◆ **EXERCISE INSTRUCTIONS**: Lines from the listing that hold the string "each" are what you should return.

◆ **RAW DATA**:
╔══
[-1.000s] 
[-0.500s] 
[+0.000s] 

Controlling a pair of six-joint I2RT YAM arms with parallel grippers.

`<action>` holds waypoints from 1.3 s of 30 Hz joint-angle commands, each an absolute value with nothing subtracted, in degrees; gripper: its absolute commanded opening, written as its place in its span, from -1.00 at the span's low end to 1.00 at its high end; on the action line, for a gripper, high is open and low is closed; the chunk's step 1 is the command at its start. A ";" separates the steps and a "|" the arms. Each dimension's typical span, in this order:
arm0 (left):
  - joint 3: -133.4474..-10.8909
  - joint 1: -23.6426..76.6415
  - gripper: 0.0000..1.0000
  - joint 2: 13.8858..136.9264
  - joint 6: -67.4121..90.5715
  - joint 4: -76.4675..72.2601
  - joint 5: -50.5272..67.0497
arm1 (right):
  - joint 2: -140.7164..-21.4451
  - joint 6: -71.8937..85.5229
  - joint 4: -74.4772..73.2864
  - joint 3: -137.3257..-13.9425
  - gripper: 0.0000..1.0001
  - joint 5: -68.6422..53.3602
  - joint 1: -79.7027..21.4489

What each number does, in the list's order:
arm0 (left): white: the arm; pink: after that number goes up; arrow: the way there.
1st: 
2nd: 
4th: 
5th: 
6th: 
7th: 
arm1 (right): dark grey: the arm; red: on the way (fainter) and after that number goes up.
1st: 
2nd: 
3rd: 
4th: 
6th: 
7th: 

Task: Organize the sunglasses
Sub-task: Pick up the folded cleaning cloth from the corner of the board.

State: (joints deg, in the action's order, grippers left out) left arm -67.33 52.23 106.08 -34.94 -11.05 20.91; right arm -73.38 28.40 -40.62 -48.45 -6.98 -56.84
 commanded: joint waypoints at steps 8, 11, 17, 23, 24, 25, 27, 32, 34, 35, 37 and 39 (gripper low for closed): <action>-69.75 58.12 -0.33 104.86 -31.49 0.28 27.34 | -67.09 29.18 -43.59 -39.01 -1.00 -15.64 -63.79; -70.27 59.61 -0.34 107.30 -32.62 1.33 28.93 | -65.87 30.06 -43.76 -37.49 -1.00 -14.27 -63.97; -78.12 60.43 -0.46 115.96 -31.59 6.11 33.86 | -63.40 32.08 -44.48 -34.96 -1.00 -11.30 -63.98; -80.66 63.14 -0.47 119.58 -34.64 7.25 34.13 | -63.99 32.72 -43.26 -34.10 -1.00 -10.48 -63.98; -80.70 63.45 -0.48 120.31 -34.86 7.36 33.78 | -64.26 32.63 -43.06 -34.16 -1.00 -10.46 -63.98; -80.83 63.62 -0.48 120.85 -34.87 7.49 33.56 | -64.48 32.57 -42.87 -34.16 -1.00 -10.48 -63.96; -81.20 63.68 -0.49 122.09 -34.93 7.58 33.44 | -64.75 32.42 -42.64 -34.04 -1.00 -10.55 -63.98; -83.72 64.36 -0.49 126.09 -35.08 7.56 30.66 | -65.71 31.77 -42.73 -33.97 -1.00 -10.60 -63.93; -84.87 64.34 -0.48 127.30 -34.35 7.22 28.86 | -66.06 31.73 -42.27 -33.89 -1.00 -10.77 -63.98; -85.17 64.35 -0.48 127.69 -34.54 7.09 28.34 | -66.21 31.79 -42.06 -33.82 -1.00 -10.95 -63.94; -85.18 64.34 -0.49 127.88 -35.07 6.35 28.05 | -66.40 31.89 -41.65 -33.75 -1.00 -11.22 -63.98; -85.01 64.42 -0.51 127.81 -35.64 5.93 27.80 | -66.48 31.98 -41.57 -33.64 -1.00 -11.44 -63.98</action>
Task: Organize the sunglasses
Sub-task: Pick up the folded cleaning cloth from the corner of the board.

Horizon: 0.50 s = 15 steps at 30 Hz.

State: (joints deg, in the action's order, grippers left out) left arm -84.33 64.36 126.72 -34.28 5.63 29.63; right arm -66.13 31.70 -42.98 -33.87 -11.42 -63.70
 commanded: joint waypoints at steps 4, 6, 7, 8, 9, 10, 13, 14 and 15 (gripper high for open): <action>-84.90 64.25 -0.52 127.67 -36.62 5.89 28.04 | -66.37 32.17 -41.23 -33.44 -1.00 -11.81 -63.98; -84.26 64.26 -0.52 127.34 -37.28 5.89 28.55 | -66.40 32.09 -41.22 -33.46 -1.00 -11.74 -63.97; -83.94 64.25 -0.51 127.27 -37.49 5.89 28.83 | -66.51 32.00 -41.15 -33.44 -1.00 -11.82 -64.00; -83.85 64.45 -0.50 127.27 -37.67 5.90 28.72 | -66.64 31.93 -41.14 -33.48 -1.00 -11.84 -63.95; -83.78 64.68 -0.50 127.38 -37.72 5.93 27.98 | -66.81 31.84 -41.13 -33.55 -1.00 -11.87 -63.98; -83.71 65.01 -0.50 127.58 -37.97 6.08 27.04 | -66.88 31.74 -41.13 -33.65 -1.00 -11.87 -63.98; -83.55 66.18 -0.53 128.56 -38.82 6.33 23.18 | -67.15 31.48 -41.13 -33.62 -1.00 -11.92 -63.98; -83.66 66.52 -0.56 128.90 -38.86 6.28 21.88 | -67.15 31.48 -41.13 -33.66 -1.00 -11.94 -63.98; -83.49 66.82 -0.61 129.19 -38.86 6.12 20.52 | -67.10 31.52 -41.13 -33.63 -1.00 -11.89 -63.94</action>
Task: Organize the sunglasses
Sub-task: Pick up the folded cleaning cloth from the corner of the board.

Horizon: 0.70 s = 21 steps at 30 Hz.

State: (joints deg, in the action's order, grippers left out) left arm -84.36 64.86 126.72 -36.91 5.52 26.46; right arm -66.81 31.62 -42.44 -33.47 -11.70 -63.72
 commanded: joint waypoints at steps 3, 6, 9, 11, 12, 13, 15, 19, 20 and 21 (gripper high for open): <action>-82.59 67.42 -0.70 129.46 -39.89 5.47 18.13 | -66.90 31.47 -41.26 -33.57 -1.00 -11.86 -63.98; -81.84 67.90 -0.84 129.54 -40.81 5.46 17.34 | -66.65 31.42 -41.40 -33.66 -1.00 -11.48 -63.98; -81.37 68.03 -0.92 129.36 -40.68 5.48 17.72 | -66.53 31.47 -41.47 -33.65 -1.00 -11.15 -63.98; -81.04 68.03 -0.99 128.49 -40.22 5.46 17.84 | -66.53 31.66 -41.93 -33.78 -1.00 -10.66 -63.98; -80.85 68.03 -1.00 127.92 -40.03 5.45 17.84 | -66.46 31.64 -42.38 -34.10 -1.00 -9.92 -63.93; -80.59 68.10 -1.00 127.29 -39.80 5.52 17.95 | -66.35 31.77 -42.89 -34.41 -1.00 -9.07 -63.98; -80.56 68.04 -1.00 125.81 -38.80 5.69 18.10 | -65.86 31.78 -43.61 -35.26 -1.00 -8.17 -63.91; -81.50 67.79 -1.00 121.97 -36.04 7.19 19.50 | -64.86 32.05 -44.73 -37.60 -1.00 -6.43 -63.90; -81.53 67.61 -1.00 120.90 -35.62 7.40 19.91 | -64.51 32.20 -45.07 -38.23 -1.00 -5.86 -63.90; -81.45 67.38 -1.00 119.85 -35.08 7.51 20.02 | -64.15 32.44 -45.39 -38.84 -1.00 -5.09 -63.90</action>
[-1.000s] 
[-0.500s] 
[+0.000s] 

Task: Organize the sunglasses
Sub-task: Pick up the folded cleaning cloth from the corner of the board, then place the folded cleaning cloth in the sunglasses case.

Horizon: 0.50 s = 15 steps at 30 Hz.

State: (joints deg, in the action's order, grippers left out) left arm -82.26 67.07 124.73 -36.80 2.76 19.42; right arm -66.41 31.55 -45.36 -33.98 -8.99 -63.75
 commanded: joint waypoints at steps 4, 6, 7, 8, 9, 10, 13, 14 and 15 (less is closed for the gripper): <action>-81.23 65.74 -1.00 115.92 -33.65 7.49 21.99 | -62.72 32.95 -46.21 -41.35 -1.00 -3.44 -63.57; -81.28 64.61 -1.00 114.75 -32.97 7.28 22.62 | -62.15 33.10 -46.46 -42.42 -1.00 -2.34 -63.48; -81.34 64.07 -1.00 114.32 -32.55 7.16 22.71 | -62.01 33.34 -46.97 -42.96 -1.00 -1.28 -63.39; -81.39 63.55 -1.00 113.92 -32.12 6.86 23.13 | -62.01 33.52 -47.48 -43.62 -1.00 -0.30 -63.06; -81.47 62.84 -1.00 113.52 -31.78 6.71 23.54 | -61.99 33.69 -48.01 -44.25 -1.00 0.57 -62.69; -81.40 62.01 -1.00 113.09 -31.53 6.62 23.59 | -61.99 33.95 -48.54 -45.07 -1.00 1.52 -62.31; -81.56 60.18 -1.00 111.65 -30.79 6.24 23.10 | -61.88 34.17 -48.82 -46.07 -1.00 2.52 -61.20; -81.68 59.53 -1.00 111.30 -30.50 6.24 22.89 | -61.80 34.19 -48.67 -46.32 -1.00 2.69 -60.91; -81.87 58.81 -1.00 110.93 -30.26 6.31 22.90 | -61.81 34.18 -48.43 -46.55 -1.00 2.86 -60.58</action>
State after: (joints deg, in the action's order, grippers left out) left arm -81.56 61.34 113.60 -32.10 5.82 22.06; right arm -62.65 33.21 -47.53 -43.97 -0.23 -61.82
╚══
◆ **EXPECTED ANSWER**:
`<action>` holds waypoints from 1.3 s of 30 Hz joint-angle commands, each an absolute value with nothing subtracted, in degrees; gripper: its absolute commanded opening, written as its place in its span, from -1.00 at the span's low end to 1.00 at its high end; on the action line, for a gripper, high is open and low is closed; the chunk's step 1 is the command at its start. A ";" separates the steps and a "|" the arms. Each dimension's typical span, in this order:
What each number does, in the list's order:

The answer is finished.